Polymer Processing at the Micro-/Nanoscale

Microembossing

Non-Isothermal (heated mold)
 

 

Microembossing

-- By Lu, Chunmeng

Embossing (imprinting) has become one of the important polymer processing techniques in micro-/nano-fabrication. Compared to other techniques (e.g. injection molding, and silicone rubber casting), it provides several advantages such as relatively low costs for embossing tools, simple process, high replication accuracy for small features, flexibility in selection of substrate materials and feasibility in continuous mass production. The basic principle of embossing (imprinting) is that a polymer substrate is first heated above its glass transition temperature, T g (or softening temperature). A mold (or master) is then pressed against the substrate, fully transferring the pattern onto it (embossing). After a certain time of contact between the mold and the substrate, the system is cooled down below T g, followed by separating the mold and the substrate (de-embossing).

There are a variety of techniques to fabricate the mold inserts (or masters) such as traditional CNC-machining, diamond-based micro-milling or micro-drilling and excimer or femtosecond laser-based direct removal process, lithographic methods (i.e. surface machining) followed by either direct electroplating or wet/dry etching of silicon (which can either serve as a mold or subsequently be electroplated), LIGA and so on.
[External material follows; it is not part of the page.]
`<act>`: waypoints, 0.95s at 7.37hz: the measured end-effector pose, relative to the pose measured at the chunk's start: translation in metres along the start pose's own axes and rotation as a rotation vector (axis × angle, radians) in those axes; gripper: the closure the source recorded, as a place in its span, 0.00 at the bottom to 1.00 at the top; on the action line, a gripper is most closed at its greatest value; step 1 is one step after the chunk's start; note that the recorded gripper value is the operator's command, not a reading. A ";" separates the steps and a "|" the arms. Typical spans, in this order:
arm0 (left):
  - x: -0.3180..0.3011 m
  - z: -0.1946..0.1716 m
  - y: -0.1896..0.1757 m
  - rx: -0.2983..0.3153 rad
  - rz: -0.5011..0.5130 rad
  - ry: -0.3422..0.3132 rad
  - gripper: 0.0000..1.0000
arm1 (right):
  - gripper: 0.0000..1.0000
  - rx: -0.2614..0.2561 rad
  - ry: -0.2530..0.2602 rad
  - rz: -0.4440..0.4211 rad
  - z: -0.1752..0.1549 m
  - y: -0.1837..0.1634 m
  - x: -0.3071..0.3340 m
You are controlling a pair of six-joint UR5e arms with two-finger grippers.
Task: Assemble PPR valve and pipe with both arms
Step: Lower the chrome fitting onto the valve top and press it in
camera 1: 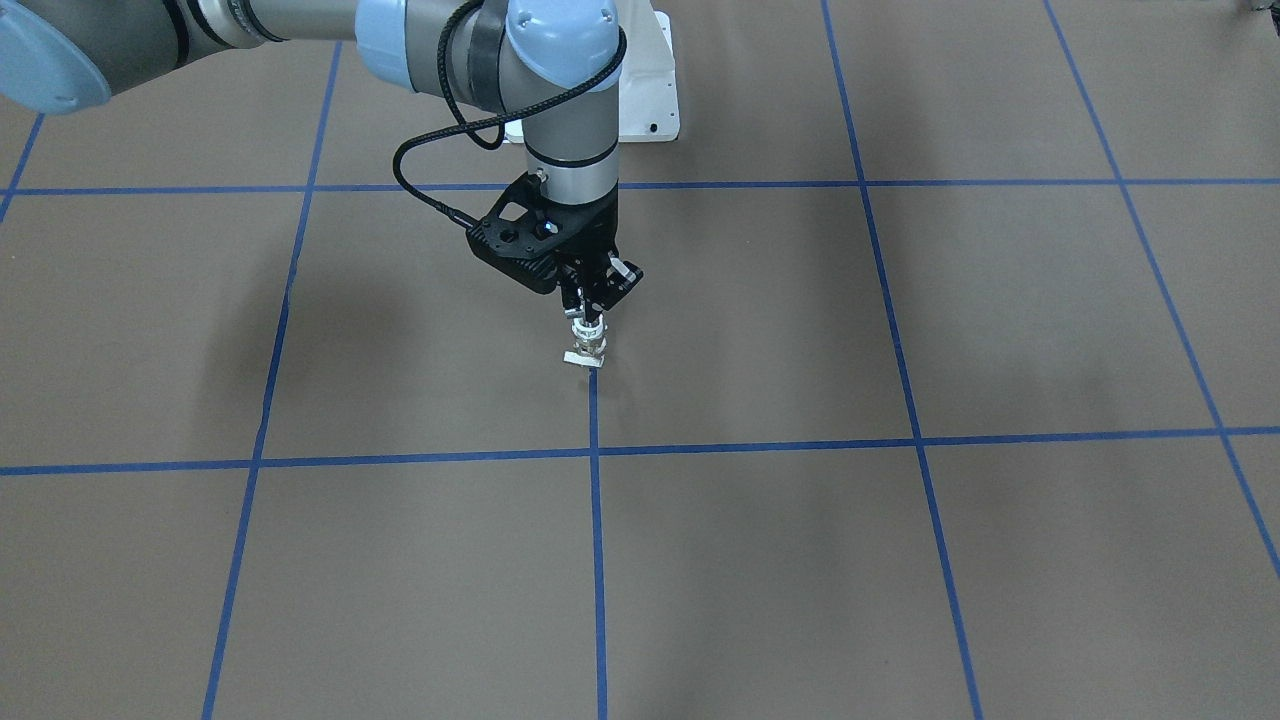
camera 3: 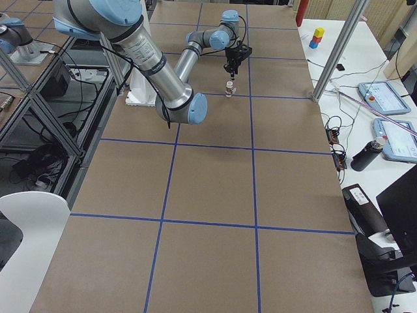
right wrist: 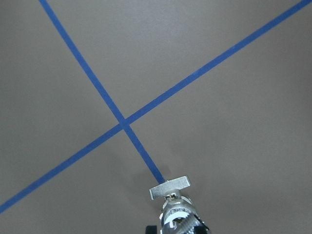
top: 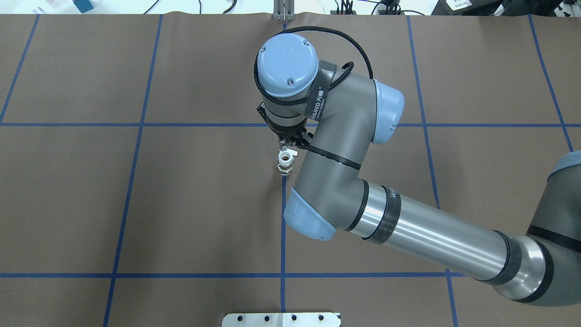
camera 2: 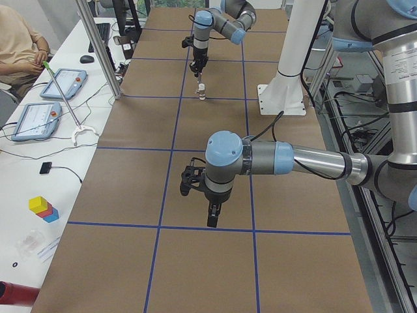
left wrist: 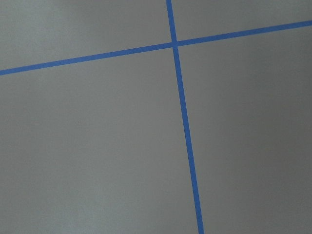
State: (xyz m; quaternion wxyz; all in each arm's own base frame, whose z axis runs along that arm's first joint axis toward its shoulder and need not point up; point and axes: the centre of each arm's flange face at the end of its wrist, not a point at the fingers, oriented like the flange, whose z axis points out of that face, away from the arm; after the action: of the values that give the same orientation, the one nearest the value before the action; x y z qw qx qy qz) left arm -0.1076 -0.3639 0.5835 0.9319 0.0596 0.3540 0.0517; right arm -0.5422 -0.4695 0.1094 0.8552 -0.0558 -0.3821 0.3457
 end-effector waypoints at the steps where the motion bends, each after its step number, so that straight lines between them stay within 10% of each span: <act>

Figure 1 shows how we produced nickel mold using lithographic methods followed by direct electroplating. Note that the whole mold insert is made of nickel and a proper draft angle is formed. Figure 2 shows mold inserts fabricated through various techniques.

n addition to conventional isothermal embossing technique, i.e. both mold and substrate are heated above T g, we also performed non-isothermal embossing by only heating the mold well above its T g. Figure 3 shows substantial different flow patterns of polymer deformation between isothermal and non-isothermal embossing. A commercial finite element code, DEFORM 2D and 3D, were used to simulate the embossing processes as shown from Figures 4 to 7. Recently, we have been developing a novel laser/IR-assisted embossing process. Through fast and local/surface heating on the polymer substrate, the embossing process can be completed within seconds. Figure 8 shows the schematics of the process and comparison between experimental and simulation results.